Reviews – Patricia Churchill

Thank you for introducing me to Hamletmachine and Heiner Müller. I can’t believe I didn’t know about the play.
As I’ve told you, in the early seventies I was introduced to avant garde theatre through the early works of Robert Wilson and Richard Foreman. I love the puzzle of not knowing what’s going on, following threads I do recognize through rich and dreamlike imagery, so your production is totally to my taste.

First of all, the costumes are extraordinary: Hamlet’s oversized humpty-dumpty brain/crown and the chorus’ skeletons with alien craniums are memorable. Ophelia’s costume with the slashes that open in her flesh is extraordinary, as is her final red sweater dress. The black-winged dancer with the reverse human mask was startling. Most important is the very particular movement created through your work with the young actors to accommodate the mechanics of the costumes. This was fantastic and a huge part of the impact of the production.

The contrast with the stationary Gertrude pinioned to her tree was good and my interpretation of her bodice being the split bottom of a capacious alligator handbag was so right, a purse covering the breasts of the mother/womb/source of milk/punisher. I felt that on a proscenium stage where the audience could see the entire stage her position made sense, but for the space at Dorothy Somerset, looking up to her took me too far out of the play space. It was a strain.

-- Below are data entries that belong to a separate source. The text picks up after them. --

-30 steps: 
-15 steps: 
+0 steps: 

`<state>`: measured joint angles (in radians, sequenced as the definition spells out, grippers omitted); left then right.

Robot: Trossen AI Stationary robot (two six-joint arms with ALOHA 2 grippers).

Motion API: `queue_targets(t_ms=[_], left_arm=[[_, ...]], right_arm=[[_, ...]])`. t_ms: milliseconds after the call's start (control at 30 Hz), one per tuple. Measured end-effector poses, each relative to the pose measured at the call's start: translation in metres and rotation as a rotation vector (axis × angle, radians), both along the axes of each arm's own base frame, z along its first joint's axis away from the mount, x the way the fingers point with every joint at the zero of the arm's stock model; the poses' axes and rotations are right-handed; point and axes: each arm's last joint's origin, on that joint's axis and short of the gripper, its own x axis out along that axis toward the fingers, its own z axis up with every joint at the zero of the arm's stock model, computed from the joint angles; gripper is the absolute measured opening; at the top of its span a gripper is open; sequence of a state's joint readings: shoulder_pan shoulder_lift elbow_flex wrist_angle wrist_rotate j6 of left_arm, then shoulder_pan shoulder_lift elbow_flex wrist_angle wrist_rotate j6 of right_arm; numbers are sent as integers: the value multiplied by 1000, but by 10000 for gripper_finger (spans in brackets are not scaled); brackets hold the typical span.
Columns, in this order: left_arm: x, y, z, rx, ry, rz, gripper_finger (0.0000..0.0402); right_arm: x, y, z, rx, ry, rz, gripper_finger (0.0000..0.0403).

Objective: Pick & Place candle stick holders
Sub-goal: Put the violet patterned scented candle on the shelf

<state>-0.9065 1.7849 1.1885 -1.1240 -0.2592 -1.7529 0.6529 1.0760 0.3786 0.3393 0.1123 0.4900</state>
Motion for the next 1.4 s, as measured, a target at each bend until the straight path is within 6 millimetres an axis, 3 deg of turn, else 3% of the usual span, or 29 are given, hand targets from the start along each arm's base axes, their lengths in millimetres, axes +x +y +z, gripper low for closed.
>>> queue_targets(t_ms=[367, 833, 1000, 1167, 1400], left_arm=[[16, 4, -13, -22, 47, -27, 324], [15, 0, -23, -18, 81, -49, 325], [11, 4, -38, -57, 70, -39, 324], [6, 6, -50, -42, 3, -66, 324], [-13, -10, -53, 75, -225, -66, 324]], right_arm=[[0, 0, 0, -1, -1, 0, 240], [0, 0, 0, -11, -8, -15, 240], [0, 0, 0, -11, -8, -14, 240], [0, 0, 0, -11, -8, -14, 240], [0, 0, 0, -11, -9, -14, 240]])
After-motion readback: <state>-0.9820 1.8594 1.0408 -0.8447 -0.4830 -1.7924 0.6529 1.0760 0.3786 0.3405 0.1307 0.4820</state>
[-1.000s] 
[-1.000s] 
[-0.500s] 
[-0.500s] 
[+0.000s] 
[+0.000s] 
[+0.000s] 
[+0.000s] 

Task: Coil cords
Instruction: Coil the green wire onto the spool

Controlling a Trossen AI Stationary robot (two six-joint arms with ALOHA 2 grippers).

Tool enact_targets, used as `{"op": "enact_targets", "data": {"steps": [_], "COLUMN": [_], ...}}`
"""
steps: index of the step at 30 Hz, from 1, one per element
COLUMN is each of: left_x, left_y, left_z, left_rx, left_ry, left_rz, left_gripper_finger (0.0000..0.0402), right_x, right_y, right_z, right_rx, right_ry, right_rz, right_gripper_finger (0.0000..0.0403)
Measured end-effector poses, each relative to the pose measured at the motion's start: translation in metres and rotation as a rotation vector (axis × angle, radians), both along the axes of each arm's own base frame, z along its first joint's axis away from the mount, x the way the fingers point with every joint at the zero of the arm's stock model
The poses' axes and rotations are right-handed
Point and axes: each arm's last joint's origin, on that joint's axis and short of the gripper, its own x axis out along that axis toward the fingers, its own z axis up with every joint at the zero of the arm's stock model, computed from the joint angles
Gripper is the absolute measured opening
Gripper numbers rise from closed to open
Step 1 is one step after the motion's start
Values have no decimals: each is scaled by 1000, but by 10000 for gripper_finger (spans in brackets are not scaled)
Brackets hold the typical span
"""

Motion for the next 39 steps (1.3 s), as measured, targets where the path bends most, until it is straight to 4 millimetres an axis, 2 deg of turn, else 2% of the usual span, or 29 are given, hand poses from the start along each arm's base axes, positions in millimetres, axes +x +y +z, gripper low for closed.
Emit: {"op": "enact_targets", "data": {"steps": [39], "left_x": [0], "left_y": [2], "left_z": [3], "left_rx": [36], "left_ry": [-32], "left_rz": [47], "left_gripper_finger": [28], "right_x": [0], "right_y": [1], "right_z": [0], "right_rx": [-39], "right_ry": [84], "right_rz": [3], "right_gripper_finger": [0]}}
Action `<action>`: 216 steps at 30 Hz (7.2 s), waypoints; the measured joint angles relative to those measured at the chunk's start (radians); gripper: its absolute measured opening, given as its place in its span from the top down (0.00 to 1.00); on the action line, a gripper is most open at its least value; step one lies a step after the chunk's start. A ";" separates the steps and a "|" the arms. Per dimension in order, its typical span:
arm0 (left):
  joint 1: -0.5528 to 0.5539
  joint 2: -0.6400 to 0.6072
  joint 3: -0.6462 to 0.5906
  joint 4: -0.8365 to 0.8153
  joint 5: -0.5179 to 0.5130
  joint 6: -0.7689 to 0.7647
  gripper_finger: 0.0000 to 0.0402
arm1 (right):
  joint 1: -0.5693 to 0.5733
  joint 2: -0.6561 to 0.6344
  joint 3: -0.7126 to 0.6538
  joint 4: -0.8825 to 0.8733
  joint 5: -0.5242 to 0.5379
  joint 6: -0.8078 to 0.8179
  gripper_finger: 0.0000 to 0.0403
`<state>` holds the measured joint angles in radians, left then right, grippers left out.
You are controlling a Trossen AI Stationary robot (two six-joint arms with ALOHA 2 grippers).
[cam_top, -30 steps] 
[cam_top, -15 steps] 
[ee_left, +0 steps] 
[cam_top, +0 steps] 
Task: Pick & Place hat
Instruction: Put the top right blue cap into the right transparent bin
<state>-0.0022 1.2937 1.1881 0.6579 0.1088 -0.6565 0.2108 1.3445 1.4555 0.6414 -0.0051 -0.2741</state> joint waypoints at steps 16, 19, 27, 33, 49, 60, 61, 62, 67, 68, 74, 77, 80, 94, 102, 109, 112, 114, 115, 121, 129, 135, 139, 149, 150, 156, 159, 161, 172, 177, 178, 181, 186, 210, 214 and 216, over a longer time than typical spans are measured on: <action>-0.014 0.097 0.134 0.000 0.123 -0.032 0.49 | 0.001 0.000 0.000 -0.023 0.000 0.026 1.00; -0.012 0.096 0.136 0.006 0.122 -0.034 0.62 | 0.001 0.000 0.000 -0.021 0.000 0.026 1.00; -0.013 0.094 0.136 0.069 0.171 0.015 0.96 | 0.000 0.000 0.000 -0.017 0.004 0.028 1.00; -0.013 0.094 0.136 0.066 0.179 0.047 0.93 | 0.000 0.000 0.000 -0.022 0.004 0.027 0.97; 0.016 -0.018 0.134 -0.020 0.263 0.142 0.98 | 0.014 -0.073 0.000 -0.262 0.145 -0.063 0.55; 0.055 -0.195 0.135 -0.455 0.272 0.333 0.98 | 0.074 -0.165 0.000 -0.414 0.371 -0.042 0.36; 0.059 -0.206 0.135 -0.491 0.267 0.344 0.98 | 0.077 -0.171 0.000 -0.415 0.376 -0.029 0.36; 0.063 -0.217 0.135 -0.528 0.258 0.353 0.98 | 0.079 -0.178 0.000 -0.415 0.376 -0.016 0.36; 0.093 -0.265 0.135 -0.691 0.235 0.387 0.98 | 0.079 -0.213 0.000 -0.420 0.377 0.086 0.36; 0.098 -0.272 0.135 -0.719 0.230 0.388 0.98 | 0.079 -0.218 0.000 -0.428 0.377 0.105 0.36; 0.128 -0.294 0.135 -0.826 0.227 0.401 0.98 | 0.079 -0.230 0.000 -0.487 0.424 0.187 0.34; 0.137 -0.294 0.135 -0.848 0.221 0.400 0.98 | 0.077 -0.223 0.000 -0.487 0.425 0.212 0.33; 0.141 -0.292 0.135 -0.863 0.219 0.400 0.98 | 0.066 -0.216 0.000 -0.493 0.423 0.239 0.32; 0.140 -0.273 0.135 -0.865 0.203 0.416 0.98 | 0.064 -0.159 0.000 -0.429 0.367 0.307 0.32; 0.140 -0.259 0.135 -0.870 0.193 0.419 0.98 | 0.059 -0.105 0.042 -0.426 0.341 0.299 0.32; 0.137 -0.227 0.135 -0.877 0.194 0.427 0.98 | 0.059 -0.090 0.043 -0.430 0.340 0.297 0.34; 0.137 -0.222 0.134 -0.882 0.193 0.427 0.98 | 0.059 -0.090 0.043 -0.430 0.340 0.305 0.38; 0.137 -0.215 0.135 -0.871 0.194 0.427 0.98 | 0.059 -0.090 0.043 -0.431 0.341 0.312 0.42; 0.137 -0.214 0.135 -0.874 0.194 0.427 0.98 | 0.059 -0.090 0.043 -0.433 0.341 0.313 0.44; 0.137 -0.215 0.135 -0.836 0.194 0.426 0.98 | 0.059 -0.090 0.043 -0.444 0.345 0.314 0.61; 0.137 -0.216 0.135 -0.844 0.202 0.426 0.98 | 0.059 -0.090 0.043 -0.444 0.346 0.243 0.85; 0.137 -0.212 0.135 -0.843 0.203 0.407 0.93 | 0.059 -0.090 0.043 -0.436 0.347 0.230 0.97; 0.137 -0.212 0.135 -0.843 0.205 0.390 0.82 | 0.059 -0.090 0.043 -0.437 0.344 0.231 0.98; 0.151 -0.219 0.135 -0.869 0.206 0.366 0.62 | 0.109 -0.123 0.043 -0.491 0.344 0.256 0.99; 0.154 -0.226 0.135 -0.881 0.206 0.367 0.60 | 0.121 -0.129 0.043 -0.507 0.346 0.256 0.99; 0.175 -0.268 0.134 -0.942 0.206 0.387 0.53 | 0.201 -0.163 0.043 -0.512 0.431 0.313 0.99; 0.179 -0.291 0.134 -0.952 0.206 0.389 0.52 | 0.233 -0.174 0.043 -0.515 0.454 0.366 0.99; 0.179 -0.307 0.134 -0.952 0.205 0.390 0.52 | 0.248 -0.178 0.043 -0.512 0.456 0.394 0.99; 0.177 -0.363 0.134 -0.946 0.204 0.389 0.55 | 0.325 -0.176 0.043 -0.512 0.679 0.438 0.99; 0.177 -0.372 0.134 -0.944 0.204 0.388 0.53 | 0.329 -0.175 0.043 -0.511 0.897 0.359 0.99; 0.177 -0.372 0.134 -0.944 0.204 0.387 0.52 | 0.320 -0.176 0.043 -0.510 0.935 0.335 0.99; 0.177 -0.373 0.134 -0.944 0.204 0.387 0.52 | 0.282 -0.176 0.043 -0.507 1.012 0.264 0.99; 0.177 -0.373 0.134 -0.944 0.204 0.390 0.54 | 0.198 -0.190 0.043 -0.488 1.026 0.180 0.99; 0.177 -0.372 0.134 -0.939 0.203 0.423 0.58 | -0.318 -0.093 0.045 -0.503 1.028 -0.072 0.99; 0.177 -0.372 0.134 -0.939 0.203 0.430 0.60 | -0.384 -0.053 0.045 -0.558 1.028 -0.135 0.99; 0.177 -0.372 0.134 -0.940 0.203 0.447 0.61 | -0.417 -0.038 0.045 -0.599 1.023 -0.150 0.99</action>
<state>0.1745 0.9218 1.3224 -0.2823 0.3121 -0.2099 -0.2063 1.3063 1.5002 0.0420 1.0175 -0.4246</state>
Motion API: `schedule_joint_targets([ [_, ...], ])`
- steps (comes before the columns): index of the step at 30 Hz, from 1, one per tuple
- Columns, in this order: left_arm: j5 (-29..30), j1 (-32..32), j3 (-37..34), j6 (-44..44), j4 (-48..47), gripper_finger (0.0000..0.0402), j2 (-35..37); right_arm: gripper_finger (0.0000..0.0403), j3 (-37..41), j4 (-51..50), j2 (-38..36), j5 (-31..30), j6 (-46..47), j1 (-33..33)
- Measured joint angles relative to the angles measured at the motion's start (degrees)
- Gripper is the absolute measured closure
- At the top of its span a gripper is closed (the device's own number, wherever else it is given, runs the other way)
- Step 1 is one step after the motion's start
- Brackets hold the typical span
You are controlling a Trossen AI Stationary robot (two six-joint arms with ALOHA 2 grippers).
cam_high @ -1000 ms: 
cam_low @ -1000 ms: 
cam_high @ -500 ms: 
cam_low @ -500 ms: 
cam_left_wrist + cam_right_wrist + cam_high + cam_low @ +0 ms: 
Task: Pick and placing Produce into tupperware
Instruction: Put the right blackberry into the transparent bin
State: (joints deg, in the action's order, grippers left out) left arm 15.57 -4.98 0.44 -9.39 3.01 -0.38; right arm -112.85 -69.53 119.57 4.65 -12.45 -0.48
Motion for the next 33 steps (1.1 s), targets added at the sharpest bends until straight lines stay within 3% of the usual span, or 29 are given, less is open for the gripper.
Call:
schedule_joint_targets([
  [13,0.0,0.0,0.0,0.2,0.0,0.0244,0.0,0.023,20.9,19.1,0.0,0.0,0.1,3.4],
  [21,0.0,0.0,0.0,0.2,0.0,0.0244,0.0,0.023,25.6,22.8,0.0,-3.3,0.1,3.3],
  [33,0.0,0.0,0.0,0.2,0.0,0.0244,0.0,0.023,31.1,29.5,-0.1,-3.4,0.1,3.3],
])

As was the lighting, or lack of. The costumes with their LED lights, brilliantly placed and deployed, certainly made lighting a challenge. It was a strain throughout to see the action. The balance between the costume lights and the stage lighting was not achieved. The stage lighting could have helped so much to tell the story, to separate the “acts”, to add to the rhythm of the entire piece. It is a shame that you didn’t have support in that area, because what were powerful and iconic action/tableaus would be left to disintegrate in the muddy black hole of the dimly lit stage as the actors dropped their “masks” and left the playing area. If you can’t get the lighting you need, I would suggest directing those transitions as carefully as you direct the acted scenes. An example of this is after the moving dance with parasol between Hamlet and the black-winged creature; the dance over, the characters just drop it and move to the back of the stage. It’s a let down.

I have come to the opinion that you were lucky that the set designer was too limited to do anything but a few chalk marks on the black wall. With the very elaborate costumes, brilliant props (Hamlet’s cut out girl persona gets stars!), Gertrude’s tree, the projections, and the overwhelming score by Trautonia (that deserves a whole other letter!) you had so much going on that an elaborate set might have really created a kind of log jam. You know how in fashion they say if you have an elaborate smokey eye, leave the lip natural, and vice versa, red lips need a natural eye. It’s something like that. The minimal stage was good to showcase the other thoroughly worked elements. But that takes us back to the lighting, which is key.

The interruption of the play that comes in the fourth part is not my favorite. It feels dated. For me it is a vestige of the sixties. Next would be audience participation or nudity! What is the purpose of that scene for you? Is there another way of getting at that?

The “story” of Hamletmachine that I connected with most was the female gender struggle: the brutal kind of hatred a son can have for his mother and hence for all womankind and a woman’s self hatred. I was reminded how brutal Hamlet (the play) really is. It is not just the story of a weak and melancholic boy, which story you also told well. Honestly, I did not follow who the chorus was at different times and it didn’t really matter to me, they were very interesting to watch, but when Ophelia took the stage you had my full attention. The last image of her swathed in her blue bandages and her halo illuminating her face recalled Frida Kahlo’s work which is so aligned with all of this material.

Brava, Ines. And Bravo to your young cast.
Please find someone to continue developing this work with you.